Lame Duck Update: VAWA Does Violence to the U.S. Constitution
While House Republicans and President Obama continue their behind the scenes negotiations to avert the “fiscal cliff,” backroom negotiations continue on other year-end legislative “priorities.” One of these is the reauthorization of the so-called Violence Against Women Act (VAWA).
The Senate version of VAWA (S. 1925) greatly expands the scope and focus of a 1994 law. As Heritage’s David Muhlhausen and Independent Women’s Forum’s Christina Villegas pointed out in their report last summer:
The bill engages in mission creep by expanding VAWA to men and prisoners, despite the lack of scientifically rigorous evaluations to determine the effectiveness of existing VAWA programs; the bill expands upon the already duplicative grant programs authorized by VAWA; and without precedent , the bill surrenders the rights of Americans who are not American Indians to racially exclusive tribal courts.
It is the last provision that has stirred the most controversy. The House passed its reauthorization of VAWA (HR 4970) back in May without extending the criminal jurisdiction of tribal courts. Congressman Jim Sensenbrenner summarized the concerns of many conservatives when he stated, “Making an issue of whether a non-Indian can be prosecuted in a tribal court…brings huge constitutional issues because the Bill of Rights does not apply in tribal courts.”
Proponents of the Senate bill, such as Laurel Bellows of the American Bar Association, argue that Native American women are not adequately protected. He says, “non-Native Americans cannot be arrested for raping, beating or stalking Native Americans on their own land.” The imagery is powerful, but it’s an emotion-driven picture that distorts the already dubious constitutional value of his stance.
Muhlhausen and Villegas explain:
American Indian tribes operate racially exclusive governments on their territories and lands. They have their own sovereign powers and operate separately from federal, state, and local governments under which all other Americans live. Additionally, American Indians operate and run their own tribal courts, which to date have limited jurisdiction. That jurisdiction is limited to members of Indian tribes.

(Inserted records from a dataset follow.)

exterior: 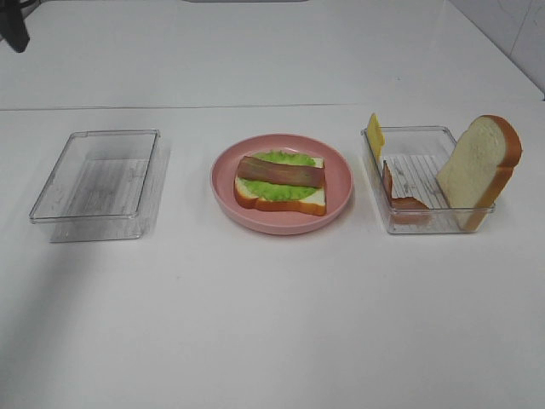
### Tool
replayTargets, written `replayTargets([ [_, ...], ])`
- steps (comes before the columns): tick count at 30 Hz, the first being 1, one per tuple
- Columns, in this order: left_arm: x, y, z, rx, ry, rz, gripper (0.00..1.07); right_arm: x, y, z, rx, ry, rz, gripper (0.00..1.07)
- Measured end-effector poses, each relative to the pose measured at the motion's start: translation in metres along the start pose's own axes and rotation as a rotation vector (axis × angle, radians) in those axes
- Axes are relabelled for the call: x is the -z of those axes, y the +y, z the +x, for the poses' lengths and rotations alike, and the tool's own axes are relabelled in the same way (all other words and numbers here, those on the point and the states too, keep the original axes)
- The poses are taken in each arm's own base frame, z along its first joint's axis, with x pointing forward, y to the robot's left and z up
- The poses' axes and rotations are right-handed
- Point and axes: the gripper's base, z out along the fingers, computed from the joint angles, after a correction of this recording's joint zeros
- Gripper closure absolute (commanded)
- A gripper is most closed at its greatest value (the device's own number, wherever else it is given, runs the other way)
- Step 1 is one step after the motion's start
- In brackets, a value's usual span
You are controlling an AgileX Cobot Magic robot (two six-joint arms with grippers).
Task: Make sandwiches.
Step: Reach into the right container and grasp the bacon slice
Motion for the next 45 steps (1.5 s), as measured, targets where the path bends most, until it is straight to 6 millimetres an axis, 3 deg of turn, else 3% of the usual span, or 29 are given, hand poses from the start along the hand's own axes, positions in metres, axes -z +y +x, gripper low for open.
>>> replayTargets([
  [1,0.0,0.0,0.0,0.0,0.0,0.0,0.09,0.0,0.0,0.0,0.0,0.0,0.0,0.25],
  [3,0.023,0.001,0.037,0.0,-0.032,-0.002,0.09,0.0,0.0,0.0,0.0,0.0,0.0,0.25],
  [4,0.023,0.001,0.037,0.0,-0.032,-0.002,0.09,0.0,0.0,0.0,0.0,0.0,0.0,0.25],
  [6,0.045,0.001,0.078,-0.001,-0.087,-0.001,0.09,0.0,0.0,0.0,0.0,0.0,0.0,0.25],
  [7,0.045,0.001,0.078,-0.001,-0.087,-0.001,0.09,0.0,0.0,0.0,0.0,0.0,0.0,0.25],
  [8,0.052,0.001,0.093,-0.001,-0.106,-0.001,0.09,0.0,0.0,0.0,0.0,0.0,0.0,0.25],
  [9,0.059,0.002,0.122,-0.001,-0.119,-0.001,0.09,0.0,0.0,0.0,0.0,0.0,0.0,0.25],
  [10,0.059,0.002,0.122,-0.001,-0.119,-0.001,0.09,0.0,0.0,0.0,0.0,0.0,0.0,0.25],
  [11,0.071,0.002,0.151,-0.003,-0.156,-0.001,0.09,0.0,0.0,0.0,0.0,0.0,0.0,0.25],
  [12,0.076,0.002,0.165,-0.003,-0.175,0.0,0.09,0.0,0.0,0.0,0.0,0.0,0.0,0.25],
  [13,0.076,0.002,0.165,-0.003,-0.175,0.0,0.09,0.0,0.0,0.0,0.0,0.0,0.0,0.25],
  [14,0.084,0.003,0.192,-0.004,-0.212,0.001,0.09,0.0,0.0,0.0,0.0,0.0,0.0,0.25],
  [15,0.088,0.003,0.206,-0.004,-0.237,0.001,0.09,0.0,0.0,0.0,0.0,0.0,0.0,0.25],
  [16,0.088,0.003,0.206,-0.004,-0.237,0.001,0.09,0.0,0.0,0.0,0.0,0.0,0.0,0.25],
  [17,0.094,0.003,0.23,-0.006,-0.285,0.002,0.09,0.0,0.0,0.0,0.0,0.0,0.0,0.25],
  [18,0.096,0.004,0.244,-0.006,-0.312,0.003,0.09,0.0,0.0,0.0,0.0,0.0,0.0,0.25],
  [19,0.096,0.004,0.244,-0.006,-0.312,0.003,0.09,0.0,0.0,0.0,0.0,0.0,0.0,0.25],
  [20,0.102,0.004,0.267,-0.008,-0.38,0.005,0.09,0.0,0.0,0.0,0.0,0.0,0.0,0.25],
  [22,0.102,0.004,0.276,-0.008,-0.397,0.005,0.09,0.0,0.0,0.0,0.0,0.0,0.0,0.25],
  [23,0.103,0.005,0.295,-0.01,-0.435,0.006,0.09,0.0,0.0,0.0,0.0,0.0,0.0,0.25],
  [25,0.103,0.005,0.305,-0.01,-0.454,0.007,0.09,0.0,0.0,0.0,0.0,0.0,0.0,0.25],
  [27,0.101,0.006,0.331,-0.015,-0.503,0.009,0.09,0.0,0.0,0.0,0.0,0.0,0.0,0.25],
  [28,0.101,0.006,0.331,-0.015,-0.503,0.009,0.09,0.0,0.0,0.0,0.0,0.0,0.0,0.25],
  [29,0.101,0.006,0.347,-0.017,-0.547,0.009,0.09,0.0,0.0,0.0,0.0,0.0,0.0,0.25],
  [33,0.101,0.006,0.368,-0.028,-0.621,0.009,0.09,0.0,0.0,0.0,0.0,0.0,0.0,0.25],
  [45,0.094,0.005,0.365,-0.038,-0.68,0.019,0.09,0.0,0.0,0.0,0.0,0.0,0.0,0.25],
])
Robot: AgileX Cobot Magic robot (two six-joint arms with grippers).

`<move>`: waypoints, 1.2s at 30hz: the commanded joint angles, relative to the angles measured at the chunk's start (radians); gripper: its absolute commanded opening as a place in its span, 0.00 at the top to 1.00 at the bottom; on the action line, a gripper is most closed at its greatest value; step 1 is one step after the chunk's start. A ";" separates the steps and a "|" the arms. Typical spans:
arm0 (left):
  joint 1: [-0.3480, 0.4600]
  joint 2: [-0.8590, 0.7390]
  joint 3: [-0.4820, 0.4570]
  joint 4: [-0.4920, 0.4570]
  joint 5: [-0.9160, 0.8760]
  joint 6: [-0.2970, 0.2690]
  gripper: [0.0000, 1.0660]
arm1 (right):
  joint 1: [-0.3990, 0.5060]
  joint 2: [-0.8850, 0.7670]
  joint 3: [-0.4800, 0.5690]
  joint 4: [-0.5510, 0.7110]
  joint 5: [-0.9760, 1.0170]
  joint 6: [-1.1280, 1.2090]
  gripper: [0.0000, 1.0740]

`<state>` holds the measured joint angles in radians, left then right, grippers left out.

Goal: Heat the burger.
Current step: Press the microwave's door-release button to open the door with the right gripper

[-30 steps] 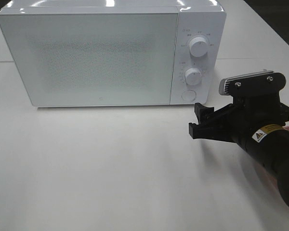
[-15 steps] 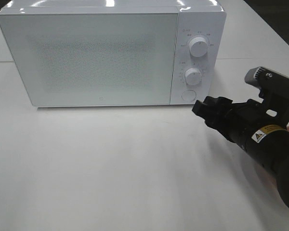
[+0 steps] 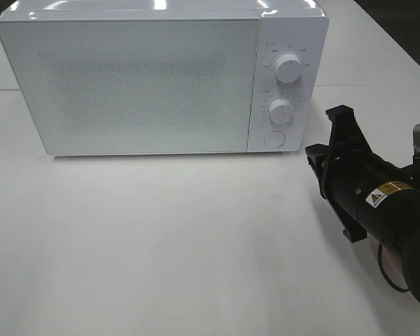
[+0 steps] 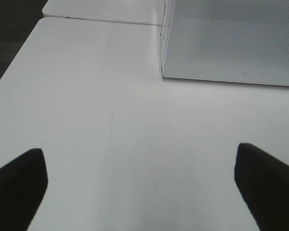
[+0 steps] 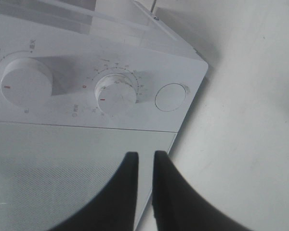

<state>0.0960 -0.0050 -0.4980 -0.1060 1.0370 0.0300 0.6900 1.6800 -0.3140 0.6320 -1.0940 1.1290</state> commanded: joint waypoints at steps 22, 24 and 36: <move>0.001 -0.022 0.001 -0.007 -0.003 -0.001 0.08 | 0.005 0.124 -0.071 0.048 0.023 0.212 1.00; 0.001 -0.022 0.001 -0.007 -0.003 -0.001 0.08 | 0.002 0.147 -0.093 0.047 0.023 0.212 1.00; 0.001 -0.022 0.001 -0.007 -0.003 -0.001 0.08 | -0.039 0.286 -0.245 0.007 0.034 0.264 1.00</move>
<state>0.0960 -0.0050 -0.4980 -0.1060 1.0370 0.0300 0.6760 1.9510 -0.5240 0.6730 -1.0670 1.3860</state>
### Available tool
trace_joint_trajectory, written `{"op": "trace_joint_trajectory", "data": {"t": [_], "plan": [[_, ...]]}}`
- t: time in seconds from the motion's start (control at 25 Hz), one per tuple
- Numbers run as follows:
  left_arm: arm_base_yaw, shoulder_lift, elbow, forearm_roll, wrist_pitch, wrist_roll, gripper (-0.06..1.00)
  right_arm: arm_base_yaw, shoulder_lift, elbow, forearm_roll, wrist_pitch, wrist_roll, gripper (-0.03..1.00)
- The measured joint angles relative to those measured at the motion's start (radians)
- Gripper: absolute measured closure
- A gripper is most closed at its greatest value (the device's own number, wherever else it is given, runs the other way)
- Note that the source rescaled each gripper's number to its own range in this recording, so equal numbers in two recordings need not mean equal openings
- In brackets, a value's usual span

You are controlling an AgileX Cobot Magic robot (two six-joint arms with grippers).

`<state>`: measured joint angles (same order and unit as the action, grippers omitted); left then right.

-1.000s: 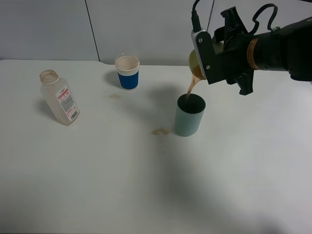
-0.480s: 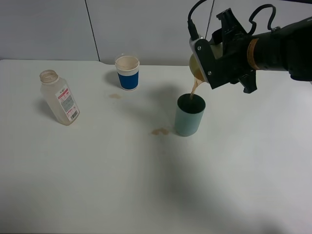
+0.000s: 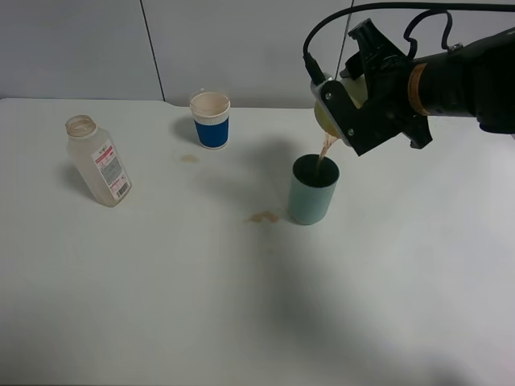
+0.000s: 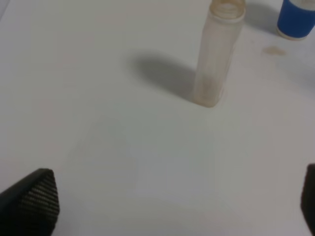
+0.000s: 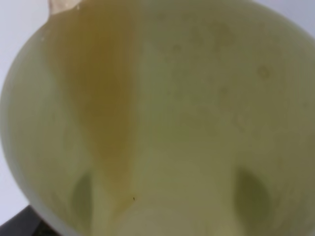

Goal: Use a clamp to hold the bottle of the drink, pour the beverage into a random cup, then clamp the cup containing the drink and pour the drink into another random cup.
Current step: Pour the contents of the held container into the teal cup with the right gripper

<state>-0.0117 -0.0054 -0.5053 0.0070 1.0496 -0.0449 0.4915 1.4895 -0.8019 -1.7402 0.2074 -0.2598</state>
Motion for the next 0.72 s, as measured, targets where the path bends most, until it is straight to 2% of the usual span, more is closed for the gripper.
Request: {"op": "trace_joint_trajectory", "data": {"t": [0.24,0.72], "plan": [[0.0,0.0,0.0,0.0,0.0,0.0,-0.06,0.001,0.0,-0.002,0.0,-0.001,-0.116,0.93],[0.0,0.0,0.0,0.0,0.001,0.0,-0.06,0.07,0.0,-0.008,0.0,0.0,-0.125,0.93]]}}
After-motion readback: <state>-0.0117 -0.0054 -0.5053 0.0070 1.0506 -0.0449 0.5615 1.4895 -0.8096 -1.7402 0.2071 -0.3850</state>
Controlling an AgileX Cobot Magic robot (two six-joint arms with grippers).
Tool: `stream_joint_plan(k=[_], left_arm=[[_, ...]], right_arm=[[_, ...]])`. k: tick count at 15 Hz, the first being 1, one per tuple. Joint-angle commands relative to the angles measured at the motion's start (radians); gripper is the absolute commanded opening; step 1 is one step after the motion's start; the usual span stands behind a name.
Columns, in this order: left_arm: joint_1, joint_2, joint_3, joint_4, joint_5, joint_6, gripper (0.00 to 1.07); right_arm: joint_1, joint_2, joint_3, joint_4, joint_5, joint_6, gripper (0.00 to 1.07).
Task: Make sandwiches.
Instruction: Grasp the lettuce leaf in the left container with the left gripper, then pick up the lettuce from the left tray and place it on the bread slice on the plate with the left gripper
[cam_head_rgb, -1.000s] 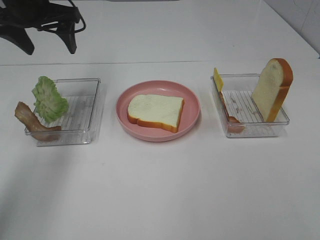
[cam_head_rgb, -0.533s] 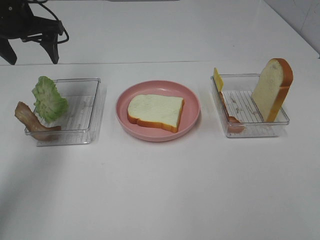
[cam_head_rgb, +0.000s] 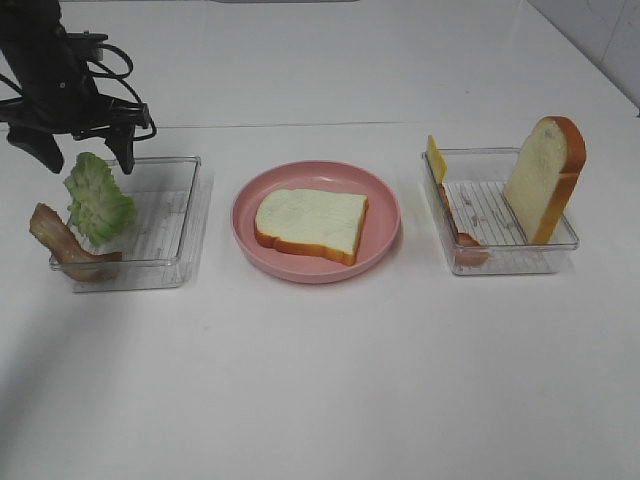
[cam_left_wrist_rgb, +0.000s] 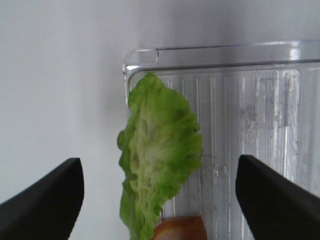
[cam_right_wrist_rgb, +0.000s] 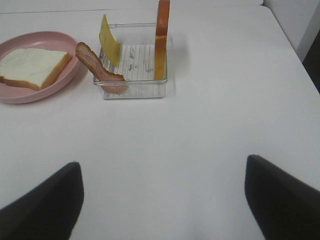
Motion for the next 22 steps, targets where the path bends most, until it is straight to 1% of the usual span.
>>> stream_joint_plan(k=[1,4,7,8,9,12,13,16,18,19,22], left_arm=[[-0.001,0.014,0.0,0.01,-0.011,-0.007,0.73],[-0.001,0.036,0.0,0.01,-0.004,0.003,0.72],[-0.001,0.036,0.0,0.01,-0.007,0.003,0.57],[-0.001,0.036,0.0,0.01,-0.008,0.003,0.45],[-0.001,0.036,0.0,0.01,-0.008,0.003,0.4],[-0.001,0.036,0.0,0.01,-0.008,0.003,0.11],[-0.001,0.034,0.0,0.005,-0.003,-0.012,0.0],[-0.001,-0.001,-0.002,-0.021,-0.004,-0.011,0.0],[-0.001,-0.022,-0.021,-0.047,0.003,0.002,0.0],[-0.002,-0.039,-0.051,-0.074,0.012,0.008,0.0],[-0.002,-0.081,-0.101,-0.223,-0.013,0.03,0.0]], right_arm=[[-0.008,-0.011,0.001,0.001,-0.006,-0.007,0.83],[-0.008,-0.011,0.001,0.001,-0.006,-0.007,0.83],[-0.008,-0.011,0.001,0.001,-0.006,-0.007,0.83],[-0.008,-0.011,0.001,0.001,-0.006,-0.007,0.83],[-0.008,-0.011,0.001,0.001,-0.006,-0.007,0.83],[-0.008,-0.011,0.001,0.001,-0.006,-0.007,0.83],[-0.008,-0.011,0.001,0.001,-0.006,-0.007,0.83],[-0.008,-0.011,0.001,0.001,-0.006,-0.007,0.83],[-0.008,-0.011,0.001,0.001,-0.006,-0.007,0.83],[-0.008,-0.011,0.001,0.001,-0.006,-0.007,0.83],[-0.008,-0.011,0.001,0.001,-0.006,-0.007,0.83]])
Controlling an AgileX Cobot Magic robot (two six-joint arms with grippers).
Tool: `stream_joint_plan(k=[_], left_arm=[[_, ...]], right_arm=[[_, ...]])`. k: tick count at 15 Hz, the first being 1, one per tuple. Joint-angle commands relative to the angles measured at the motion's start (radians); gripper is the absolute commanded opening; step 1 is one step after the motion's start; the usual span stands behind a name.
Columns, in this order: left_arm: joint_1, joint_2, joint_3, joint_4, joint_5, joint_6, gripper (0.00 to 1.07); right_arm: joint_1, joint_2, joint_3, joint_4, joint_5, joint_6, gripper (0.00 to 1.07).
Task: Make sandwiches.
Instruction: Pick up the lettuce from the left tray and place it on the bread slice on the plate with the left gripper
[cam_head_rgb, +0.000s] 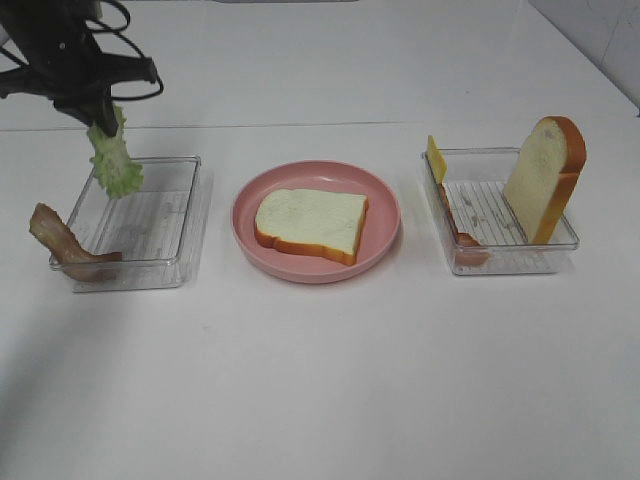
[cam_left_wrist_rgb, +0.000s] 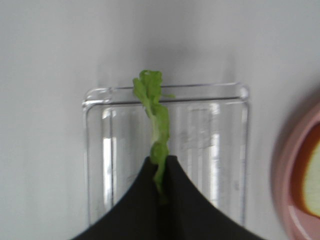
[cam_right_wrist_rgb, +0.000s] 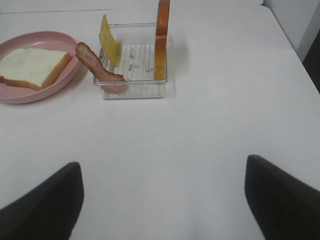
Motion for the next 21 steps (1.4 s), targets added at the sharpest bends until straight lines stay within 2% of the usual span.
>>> stream_joint_plan(k=[1,2,3,4,5,6,8,13,18,20,21], left_arm=[[-0.007,-0.039,-0.059,-0.21,-0.033,0.037,0.0],[-0.008,-0.039,-0.065,-0.251,-0.039,0.056,0.0],[-0.023,-0.035,-0.066,-0.491,-0.065,0.175,0.0],[-0.026,-0.033,-0.066,-0.535,-0.069,0.2,0.0],[-0.047,-0.018,-0.066,-0.671,-0.074,0.278,0.0],[-0.064,-0.007,-0.065,-0.728,-0.081,0.315,0.0],[-0.099,0.015,-0.065,-0.781,-0.091,0.344,0.0],[-0.219,0.104,-0.065,-0.81,-0.121,0.366,0.0],[-0.254,0.188,-0.065,-0.783,-0.109,0.362,0.0],[-0.254,0.193,-0.065,-0.707,-0.105,0.296,0.02],[-0.254,0.193,-0.065,-0.658,-0.108,0.267,0.08]], right_arm=[[-0.008,-0.011,0.001,0.001,-0.006,-0.007,0.83],[-0.008,-0.011,0.001,0.001,-0.006,-0.007,0.83],[-0.008,-0.011,0.001,0.003,-0.006,-0.007,0.83],[-0.008,-0.011,0.001,0.004,-0.006,-0.007,0.83],[-0.008,-0.011,0.001,0.005,-0.006,-0.007,0.83],[-0.008,-0.011,0.001,0.005,-0.006,-0.007,0.83],[-0.008,-0.011,0.001,0.005,-0.006,-0.007,0.83],[-0.008,-0.011,0.001,0.005,-0.006,-0.007,0.83],[-0.008,-0.011,0.001,0.005,-0.006,-0.007,0.83],[-0.008,-0.011,0.001,0.005,-0.006,-0.007,0.83],[-0.008,-0.011,0.001,0.005,-0.006,-0.007,0.83]])
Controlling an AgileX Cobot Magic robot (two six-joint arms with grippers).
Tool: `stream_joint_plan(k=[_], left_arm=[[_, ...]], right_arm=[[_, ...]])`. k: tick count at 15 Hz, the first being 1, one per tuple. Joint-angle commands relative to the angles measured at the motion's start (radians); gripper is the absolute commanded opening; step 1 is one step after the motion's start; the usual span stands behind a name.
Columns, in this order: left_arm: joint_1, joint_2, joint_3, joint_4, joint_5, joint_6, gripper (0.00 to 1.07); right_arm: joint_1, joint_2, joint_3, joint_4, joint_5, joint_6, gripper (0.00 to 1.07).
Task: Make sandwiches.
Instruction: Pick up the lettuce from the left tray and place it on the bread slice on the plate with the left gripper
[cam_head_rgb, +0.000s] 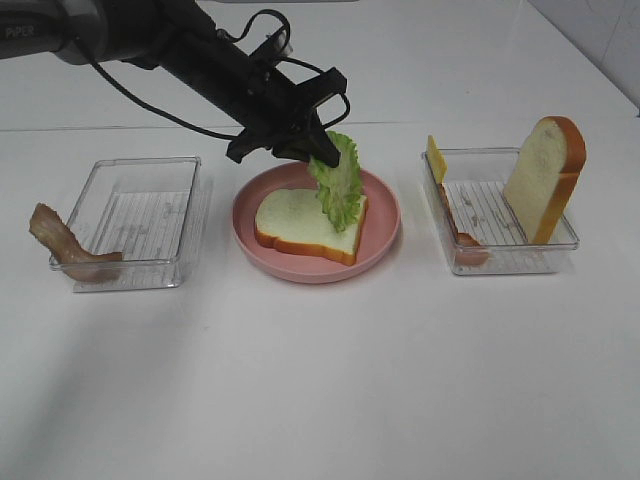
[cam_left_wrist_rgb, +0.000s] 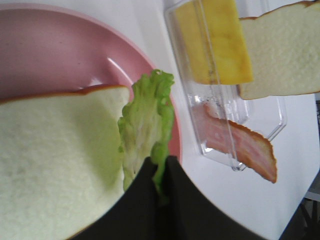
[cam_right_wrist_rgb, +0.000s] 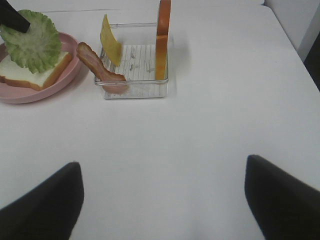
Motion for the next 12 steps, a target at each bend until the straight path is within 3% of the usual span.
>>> stream_joint_plan(k=[1,7,9,11,12], left_arm=[[-0.005,0.001,-0.004,0.091,0.002,-0.051,0.15],[-0.005,-0.002,-0.004,0.13,0.002,-0.033,0.81],[-0.002,-0.018,-0.005,0.172,0.003,-0.031,0.83],[-0.002,-0.061,-0.005,0.284,0.005,-0.035,0.83],[-0.002,-0.113,-0.005,0.365,0.024,-0.094,0.83]], right_arm=[[-0.008,-0.011,0.001,0.002,-0.006,-0.007,0.83],[-0.008,-0.011,0.001,0.002,-0.006,-0.007,0.83],[-0.008,-0.011,0.001,0.002,-0.006,-0.007,0.83],[-0.008,-0.011,0.001,0.002,-0.006,-0.007,0.83],[-0.008,-0.011,0.001,0.002,-0.006,-0.007,0.83]])
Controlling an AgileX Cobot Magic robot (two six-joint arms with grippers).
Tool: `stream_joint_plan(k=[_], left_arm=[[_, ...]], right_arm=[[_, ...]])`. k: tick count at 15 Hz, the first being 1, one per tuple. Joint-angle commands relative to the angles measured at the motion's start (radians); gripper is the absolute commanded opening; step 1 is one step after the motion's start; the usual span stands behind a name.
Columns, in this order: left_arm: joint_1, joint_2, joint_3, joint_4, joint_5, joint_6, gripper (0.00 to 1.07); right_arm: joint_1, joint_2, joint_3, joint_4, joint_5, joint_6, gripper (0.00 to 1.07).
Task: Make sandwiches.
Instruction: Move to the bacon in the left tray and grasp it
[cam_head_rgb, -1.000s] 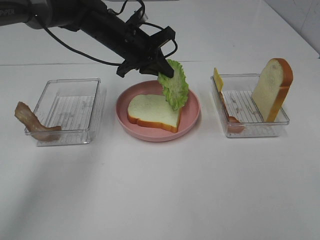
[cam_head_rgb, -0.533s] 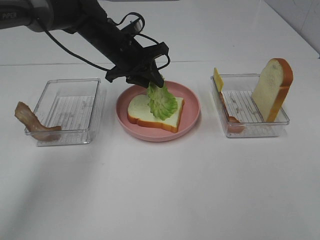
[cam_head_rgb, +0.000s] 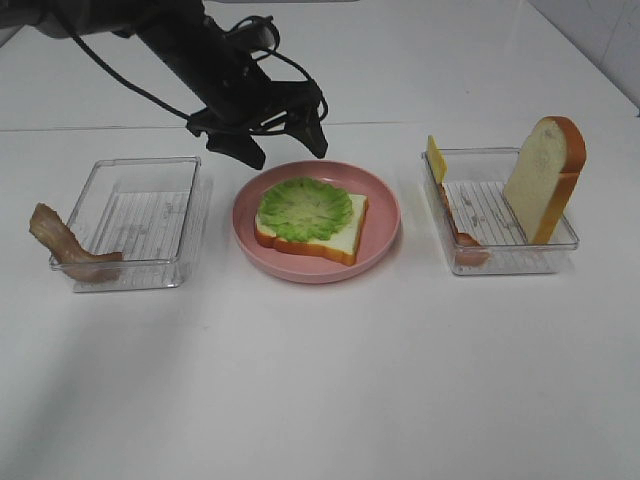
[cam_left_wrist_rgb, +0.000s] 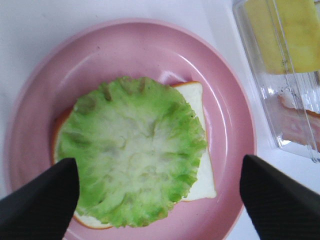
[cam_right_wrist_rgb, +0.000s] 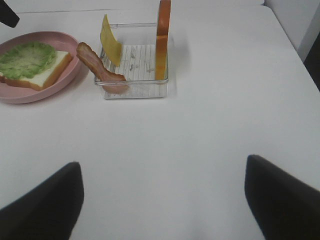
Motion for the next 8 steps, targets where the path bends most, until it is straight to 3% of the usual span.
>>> stream_joint_plan(k=[1,8], left_arm=[[-0.003,-0.064,-0.005,0.087,0.026,-0.068,0.83],[-0.003,-0.21,-0.005,0.323,0.278,-0.192,0.81]], right_arm=[[-0.008,-0.011,0.001,0.002,-0.006,-0.007,0.83],[-0.008,-0.011,0.001,0.002,-0.006,-0.007,0.83]])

By law, tribal courts cannot prosecute major crimes committed by non-Native Americans on reservations. Instead, an individual would be charged by the federal government and prosecuted by the local U.S. Attorney’s Office in federal magistrate court.
As such, proponents of the law must argue that the federal government, which it seeks to perpetually empower, will not prosecute crimes committed by non-Native Americans on tribal lands. If that is truly a problem, they should address that breakdown, not seek to empower tribal courts to apply their own laws and customs (outside the purview and protections of the Constitution) to American citizens.
To be clear, this pretzel logic is dangerous.
The fact remains that tribal courts lack experience in providing the statutory rights guaranteed to criminal defendants and that American citizens are born with certain inalienable rights that are protected in the U.S. Constitution. The Senate version of VAWA threatens to undermine those rights and sets a very dangerous precedent. Under no circumstance should conservatives, constitutionalists, or any American relinquish their objections to this bill.